We are mindful of the dilemma facing otherwise qualified subscribing witnesses who cannot attest that they are qualified to sign the petition they are circulating because they do not reside in the candidate’s district. In light of our holding, the statutorily-mandated subscribing witness statements in Election Law §§ 6-132 and 6-140 need to be revised for nonresident witnesses who wish to circulate designating or nominating petitions. We urge the State Board of Elections to take whatever action is necessary to determine how best to amend the preprinted witness statement and to issue new petition forms.
Accordingly, the order of the Appellate Division should be affirmed, without costs.
. Election Law § 6-140 (1) (b) requires that there be appended to each sheet of a nominating petition a signed statement of a witness who is a duly qualified voter of the state and who is qualified to sign the petition. The statement of witness provides:
“I,_(name of witness) state: I am a duly qualified voter of the State of New York and I am also duly qualified to sign the petition.
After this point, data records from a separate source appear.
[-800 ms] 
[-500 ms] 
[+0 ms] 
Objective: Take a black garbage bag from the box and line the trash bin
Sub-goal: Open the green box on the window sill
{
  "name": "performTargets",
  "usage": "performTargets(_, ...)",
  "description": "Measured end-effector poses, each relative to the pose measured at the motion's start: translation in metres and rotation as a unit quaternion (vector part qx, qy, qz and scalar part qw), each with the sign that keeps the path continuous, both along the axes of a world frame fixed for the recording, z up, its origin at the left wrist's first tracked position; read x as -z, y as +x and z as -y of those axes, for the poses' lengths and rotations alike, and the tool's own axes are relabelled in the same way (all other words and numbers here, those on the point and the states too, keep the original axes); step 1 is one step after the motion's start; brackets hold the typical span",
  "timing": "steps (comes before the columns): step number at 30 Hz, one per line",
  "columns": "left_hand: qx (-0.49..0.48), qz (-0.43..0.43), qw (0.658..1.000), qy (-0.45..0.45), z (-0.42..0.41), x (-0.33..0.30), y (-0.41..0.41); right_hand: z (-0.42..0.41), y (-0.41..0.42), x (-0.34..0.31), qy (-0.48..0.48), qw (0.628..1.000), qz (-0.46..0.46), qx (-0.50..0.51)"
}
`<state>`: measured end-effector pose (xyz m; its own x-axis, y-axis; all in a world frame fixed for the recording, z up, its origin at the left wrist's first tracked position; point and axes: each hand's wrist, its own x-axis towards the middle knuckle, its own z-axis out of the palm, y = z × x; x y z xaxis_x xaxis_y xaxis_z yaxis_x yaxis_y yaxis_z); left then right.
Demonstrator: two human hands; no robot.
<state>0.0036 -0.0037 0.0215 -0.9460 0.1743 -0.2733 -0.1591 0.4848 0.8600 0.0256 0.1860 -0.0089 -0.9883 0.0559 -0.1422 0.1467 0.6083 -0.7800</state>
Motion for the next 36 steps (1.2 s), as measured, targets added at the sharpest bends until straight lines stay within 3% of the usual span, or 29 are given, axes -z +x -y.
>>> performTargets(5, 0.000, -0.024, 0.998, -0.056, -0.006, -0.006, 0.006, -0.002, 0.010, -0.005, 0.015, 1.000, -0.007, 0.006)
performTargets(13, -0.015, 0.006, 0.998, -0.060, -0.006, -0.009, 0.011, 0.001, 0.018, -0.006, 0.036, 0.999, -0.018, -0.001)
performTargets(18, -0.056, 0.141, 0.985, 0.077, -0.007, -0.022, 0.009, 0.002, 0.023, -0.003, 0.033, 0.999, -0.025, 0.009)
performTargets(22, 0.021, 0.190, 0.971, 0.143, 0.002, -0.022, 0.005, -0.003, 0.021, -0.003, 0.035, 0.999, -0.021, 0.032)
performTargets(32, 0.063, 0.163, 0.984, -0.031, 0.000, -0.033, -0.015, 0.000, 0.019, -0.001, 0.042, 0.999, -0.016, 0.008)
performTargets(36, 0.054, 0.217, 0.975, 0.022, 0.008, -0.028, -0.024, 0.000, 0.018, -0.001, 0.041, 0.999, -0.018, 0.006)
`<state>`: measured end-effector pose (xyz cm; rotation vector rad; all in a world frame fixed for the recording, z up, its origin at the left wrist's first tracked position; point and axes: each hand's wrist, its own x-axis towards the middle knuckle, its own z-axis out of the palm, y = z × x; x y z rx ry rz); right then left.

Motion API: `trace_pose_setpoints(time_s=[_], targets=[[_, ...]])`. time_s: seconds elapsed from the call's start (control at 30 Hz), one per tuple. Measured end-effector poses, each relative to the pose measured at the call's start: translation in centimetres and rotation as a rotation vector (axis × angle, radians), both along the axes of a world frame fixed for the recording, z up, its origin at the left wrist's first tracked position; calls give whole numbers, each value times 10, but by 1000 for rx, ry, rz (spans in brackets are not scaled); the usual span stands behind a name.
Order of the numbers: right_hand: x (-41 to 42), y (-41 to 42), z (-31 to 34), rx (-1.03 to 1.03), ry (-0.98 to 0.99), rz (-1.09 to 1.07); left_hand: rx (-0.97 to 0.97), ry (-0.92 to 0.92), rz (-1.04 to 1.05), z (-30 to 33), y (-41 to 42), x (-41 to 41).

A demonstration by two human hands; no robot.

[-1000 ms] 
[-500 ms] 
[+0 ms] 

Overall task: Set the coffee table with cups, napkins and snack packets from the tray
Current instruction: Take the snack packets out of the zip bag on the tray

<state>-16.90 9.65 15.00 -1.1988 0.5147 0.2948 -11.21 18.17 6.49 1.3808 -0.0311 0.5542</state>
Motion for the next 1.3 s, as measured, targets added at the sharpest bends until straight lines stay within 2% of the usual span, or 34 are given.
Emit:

I now reside at_(residence address).
“Each of the individuals whose names are subscribed to this petition sheet containing_(fill in number) signatures, subscribed the same in my presence on the dates above indicated and identified himself to be the individual who signed this sheet.
“I understand that this statement will be accepted for all purposes as the equivalent of an affidavit and, if it contains a material false statement, shall subject me to the same penalties as if I had been duly sworn” (Election Law § 6-140 [1] [b]).
. Lest there be any doubt that the Legislature adopted parallel requirements for nominating and designating petitions, Election Law § 6-138 (2) further provides that “the rules for a nominating petition shall conform to the rules and requirements for designating petitions.”